> **INSTRUCTIONS FOR THE TASK**
Nothing but a number should be written: the count of lines below that contain "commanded".

┌──

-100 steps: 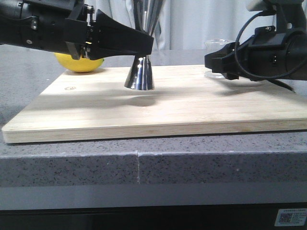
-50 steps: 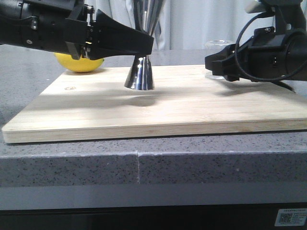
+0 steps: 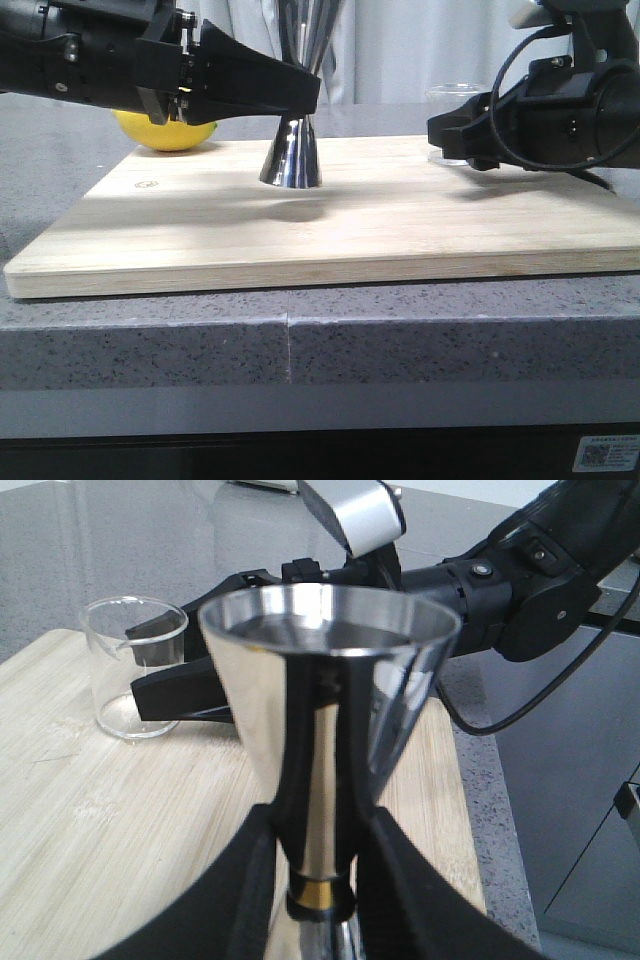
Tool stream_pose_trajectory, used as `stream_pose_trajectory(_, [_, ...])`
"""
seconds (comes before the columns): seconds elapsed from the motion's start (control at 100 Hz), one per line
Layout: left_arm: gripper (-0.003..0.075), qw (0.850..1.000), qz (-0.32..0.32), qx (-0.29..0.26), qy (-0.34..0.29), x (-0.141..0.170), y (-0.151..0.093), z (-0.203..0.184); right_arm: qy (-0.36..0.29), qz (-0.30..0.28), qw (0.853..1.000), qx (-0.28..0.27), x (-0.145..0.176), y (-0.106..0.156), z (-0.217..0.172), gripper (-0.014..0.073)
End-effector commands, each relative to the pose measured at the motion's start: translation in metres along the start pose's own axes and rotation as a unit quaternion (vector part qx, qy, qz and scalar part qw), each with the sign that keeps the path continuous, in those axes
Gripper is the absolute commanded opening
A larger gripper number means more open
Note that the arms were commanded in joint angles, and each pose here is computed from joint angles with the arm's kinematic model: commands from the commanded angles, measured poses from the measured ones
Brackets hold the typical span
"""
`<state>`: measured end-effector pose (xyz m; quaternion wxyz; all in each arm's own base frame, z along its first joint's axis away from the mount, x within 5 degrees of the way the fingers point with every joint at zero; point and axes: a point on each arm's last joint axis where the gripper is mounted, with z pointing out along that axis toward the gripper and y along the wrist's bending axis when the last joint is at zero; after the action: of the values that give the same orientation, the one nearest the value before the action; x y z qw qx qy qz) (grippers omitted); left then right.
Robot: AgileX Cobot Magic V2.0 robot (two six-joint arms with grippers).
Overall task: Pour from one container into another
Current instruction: 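Set the beaker down on the board and open the right gripper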
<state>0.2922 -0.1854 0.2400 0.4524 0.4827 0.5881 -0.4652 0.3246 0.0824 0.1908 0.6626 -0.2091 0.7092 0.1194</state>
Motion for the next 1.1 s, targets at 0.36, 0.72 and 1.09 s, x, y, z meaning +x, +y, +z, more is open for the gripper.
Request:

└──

> **RESPONSE BELOW**
2